• **TASK STATEMENT**
All of the data that follows needs to be printed again, exactly as it reads.

• **DATA TO PROCESS**
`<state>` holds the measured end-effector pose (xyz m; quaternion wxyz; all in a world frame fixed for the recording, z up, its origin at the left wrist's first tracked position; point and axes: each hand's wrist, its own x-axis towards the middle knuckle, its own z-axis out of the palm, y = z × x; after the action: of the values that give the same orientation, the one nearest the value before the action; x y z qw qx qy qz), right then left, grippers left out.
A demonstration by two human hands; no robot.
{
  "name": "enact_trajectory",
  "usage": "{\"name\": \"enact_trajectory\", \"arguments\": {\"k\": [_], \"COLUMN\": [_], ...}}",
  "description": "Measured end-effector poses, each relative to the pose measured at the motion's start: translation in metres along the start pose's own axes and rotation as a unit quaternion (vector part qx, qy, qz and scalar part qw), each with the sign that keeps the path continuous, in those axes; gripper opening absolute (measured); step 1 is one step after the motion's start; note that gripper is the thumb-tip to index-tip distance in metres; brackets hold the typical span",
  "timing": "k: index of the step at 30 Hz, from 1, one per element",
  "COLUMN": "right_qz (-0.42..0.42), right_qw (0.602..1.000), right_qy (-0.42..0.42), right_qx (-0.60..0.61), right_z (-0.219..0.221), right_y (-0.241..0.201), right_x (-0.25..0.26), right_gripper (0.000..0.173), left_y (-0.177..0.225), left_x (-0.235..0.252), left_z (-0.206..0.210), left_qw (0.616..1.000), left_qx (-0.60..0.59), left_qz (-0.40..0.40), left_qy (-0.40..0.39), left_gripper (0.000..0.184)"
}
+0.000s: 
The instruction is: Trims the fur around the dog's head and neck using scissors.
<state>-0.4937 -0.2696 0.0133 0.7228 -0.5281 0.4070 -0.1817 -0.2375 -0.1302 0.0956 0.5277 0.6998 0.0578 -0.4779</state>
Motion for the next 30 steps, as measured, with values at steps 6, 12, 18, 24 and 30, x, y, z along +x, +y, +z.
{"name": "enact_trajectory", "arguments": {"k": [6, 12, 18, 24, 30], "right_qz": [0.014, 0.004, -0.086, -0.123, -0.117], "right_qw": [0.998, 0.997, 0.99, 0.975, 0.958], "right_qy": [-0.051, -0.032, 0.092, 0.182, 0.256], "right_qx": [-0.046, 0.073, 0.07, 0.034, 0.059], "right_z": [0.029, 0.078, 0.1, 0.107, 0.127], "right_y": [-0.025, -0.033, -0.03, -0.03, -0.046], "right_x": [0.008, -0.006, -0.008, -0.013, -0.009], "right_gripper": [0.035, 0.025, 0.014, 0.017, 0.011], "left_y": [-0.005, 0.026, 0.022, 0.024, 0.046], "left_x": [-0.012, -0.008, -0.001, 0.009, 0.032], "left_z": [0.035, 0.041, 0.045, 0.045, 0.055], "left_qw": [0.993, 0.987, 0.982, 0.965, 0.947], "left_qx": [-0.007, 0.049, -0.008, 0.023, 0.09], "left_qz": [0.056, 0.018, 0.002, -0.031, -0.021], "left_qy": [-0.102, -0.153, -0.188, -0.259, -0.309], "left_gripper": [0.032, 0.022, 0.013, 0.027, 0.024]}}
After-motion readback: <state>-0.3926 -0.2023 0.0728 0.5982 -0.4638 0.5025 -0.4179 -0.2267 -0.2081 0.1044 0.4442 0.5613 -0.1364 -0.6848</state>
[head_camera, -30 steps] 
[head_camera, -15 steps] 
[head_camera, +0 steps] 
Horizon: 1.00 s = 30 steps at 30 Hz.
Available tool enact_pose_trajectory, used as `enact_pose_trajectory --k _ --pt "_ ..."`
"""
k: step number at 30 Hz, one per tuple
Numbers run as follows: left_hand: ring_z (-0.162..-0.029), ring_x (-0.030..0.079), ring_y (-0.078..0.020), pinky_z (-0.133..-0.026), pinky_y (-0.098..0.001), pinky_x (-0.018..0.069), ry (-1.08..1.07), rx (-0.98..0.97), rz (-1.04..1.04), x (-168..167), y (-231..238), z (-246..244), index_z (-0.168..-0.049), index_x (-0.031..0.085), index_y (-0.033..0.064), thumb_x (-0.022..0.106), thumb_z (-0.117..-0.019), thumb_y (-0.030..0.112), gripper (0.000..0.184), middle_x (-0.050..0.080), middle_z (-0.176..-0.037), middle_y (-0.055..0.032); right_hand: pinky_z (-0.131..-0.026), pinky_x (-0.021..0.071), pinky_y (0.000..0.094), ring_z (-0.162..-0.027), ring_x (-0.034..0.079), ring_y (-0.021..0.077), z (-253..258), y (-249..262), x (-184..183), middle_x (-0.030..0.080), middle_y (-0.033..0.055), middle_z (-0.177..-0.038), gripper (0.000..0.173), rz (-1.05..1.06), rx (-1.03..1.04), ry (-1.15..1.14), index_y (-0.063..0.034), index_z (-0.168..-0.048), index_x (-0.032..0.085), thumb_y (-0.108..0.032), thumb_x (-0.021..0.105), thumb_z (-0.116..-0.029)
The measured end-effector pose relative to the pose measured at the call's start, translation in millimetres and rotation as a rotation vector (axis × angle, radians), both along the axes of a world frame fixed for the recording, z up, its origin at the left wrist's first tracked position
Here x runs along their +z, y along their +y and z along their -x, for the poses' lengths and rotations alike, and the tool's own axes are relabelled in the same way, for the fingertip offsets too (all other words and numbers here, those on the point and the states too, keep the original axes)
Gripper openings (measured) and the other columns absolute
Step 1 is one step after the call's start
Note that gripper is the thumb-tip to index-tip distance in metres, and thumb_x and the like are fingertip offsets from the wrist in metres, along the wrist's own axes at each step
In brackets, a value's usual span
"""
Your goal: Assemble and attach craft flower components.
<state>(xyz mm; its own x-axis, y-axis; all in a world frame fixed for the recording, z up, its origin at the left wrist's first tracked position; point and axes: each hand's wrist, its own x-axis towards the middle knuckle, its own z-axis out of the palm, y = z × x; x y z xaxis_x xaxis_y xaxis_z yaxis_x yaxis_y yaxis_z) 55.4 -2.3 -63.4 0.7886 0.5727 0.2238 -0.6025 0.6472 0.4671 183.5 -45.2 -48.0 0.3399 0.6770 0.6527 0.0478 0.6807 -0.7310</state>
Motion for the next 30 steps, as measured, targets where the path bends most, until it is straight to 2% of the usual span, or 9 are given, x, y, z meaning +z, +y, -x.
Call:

• **SOLUTION TO THIS TASK**
`<state>` holds the measured end-effector pose (xyz m; quaternion wxyz; all in a world frame fixed for the recording, z up, its origin at the left wrist's first tracked position; point and axes: each hand's wrist, its own x-axis towards the middle knuckle, its own z-axis out of the palm, y = z × x; after the action: of the values that give the same orientation, the one nearest the value before the action; x y z qw qx qy qz), right then left, grippers left out.
A demonstration by two human hands; no robot.
{
  "name": "enact_trajectory",
  "usage": "{\"name\": \"enact_trajectory\", \"arguments\": {\"k\": [_], \"COLUMN\": [_], ...}}",
  "description": "Measured end-effector poses, each relative to the pose measured at the motion's start: translation in metres along the start pose's own axes and rotation as a unit quaternion (vector part qx, qy, qz and scalar part qw), each with the sign that keeps the path continuous, in those axes; gripper opening absolute (measured); step 1 is one step after the motion's start; note that gripper is the thumb-tip to index-tip distance in metres; brackets hold the typical span",
  "timing": "k: index of the step at 30 Hz, from 1, one per element",
  "COLUMN": "right_qz (-0.42..0.42), right_qw (0.602..1.000), right_qy (-0.42..0.42), right_qx (-0.60..0.61), right_z (-0.219..0.221), right_y (-0.241..0.201), right_x (-0.25..0.26), right_gripper (0.000..0.173), left_y (-0.177..0.225), left_x (-0.235..0.252), left_z (-0.206..0.210), left_qw (0.616..1.000), left_qx (-0.60..0.59), left_qz (-0.40..0.40), left_qy (-0.40..0.39), left_gripper (0.000..0.184)"
}
+0.000s: 
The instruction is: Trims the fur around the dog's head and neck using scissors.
<state>-0.4937 -0.2696 0.0133 0.7228 -0.5281 0.4070 -0.1817 -0.2375 -0.1302 0.0956 0.5277 0.6998 0.0578 -0.4779</state>
Motion for the next 30 steps, as measured, with values at steps 6, 12, 18, 24 and 30, x, y, z along +x, +y, +z.
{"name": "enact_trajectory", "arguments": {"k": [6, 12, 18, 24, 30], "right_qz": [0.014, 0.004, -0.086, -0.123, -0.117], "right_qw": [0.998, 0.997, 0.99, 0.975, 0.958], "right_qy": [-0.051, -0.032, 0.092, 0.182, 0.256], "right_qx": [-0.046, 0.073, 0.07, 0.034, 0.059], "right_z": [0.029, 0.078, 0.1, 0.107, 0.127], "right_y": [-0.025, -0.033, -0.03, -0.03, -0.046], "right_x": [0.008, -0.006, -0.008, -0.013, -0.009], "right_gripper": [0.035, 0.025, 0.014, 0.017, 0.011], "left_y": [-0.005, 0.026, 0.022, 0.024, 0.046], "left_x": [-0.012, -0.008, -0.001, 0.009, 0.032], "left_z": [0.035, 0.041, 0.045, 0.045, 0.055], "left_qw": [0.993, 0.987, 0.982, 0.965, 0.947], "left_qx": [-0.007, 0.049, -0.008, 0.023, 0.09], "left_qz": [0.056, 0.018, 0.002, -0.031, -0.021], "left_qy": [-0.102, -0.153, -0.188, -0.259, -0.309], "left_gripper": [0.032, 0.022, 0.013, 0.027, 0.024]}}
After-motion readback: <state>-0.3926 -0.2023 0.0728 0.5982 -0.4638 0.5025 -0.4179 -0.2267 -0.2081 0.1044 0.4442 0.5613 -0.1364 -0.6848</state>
[head_camera, -30 steps] 
[head_camera, -15 steps] 
[head_camera, +0 steps] 
Horizon: 1.00 s = 30 steps at 30 Hz.
Available tool enact_pose_trajectory, used as `enact_pose_trajectory --k _ --pt "_ ..."`
"""
k: step number at 30 Hz, one per tuple
Numbers run as follows: left_hand: ring_z (-0.162..-0.029), ring_x (-0.030..0.079), ring_y (-0.078..0.020), pinky_z (-0.133..-0.026), pinky_y (-0.098..0.001), pinky_x (-0.018..0.069), ry (-1.08..1.07), rx (-0.98..0.97), rz (-1.04..1.04), x (-168..167), y (-231..238), z (-246..244), index_z (-0.168..-0.049), index_x (-0.031..0.085), index_y (-0.033..0.064), thumb_x (-0.022..0.106), thumb_z (-0.117..-0.019), thumb_y (-0.030..0.112), gripper (0.000..0.184), middle_x (-0.050..0.080), middle_z (-0.176..-0.037), middle_y (-0.055..0.032); right_hand: pinky_z (-0.131..-0.026), pinky_x (-0.021..0.071), pinky_y (0.000..0.094), ring_z (-0.162..-0.027), ring_x (-0.034..0.079), ring_y (-0.021..0.077), z (-253..258), y (-249..262), x (-184..183), middle_x (-0.030..0.080), middle_y (-0.033..0.055), middle_z (-0.177..-0.038), gripper (0.000..0.173), rz (-1.05..1.06), rx (-1.03..1.04), ry (-1.15..1.14), index_y (-0.063..0.034), index_z (-0.168..-0.048), index_x (-0.032..0.085), thumb_y (-0.108..0.032), thumb_x (-0.021..0.105), thumb_z (-0.116..-0.029)
The measured end-effector pose relative to the pose measured at the call's start, translation in millimetres and rotation as a rotation vector (axis × angle, radians), both along the axes of a world frame fixed for the recording, z up, its origin at the left wrist's first tracked position
Here x runs along their +z, y along their +y and z along their -x, for the poses' lengths and rotations alike, and the tool's own axes are relabelled in the same way, for the fingertip offsets too (all other words and numbers here, those on the point and the states too, keep the original axes)
Gripper openings (measured) and the other columns absolute
Step 1 is one step after the call's start
Note that gripper is the thumb-tip to index-tip distance in metres, and thumb_x and the like are fingertip offsets from the wrist in metres, along the wrist's own axes at each step
In brackets, a value's usual span
"""
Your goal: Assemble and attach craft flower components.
<state>(xyz mm; its own x-axis, y-axis; all in a world frame fixed for the recording, z up, its origin at the left wrist's first tracked position; point and axes: each hand's wrist, its own x-axis towards the middle knuckle, its own z-axis out of the palm, y = z × x; x y z xaxis_x xaxis_y xaxis_z yaxis_x yaxis_y yaxis_z) 55.4 -2.3 -63.4 0.7886 0.5727 0.2238 -0.6025 0.6472 0.4671 183.5 -45.2 -48.0 0.3399 0.6770 0.6527 0.0478 0.6807 -0.7310</state>
Motion for the next 30 steps, as measured, targets where the path bends most, until it is straight to 2% of the usual span, or 9 are given, x, y, z meaning +z, +y, -x.
Call:

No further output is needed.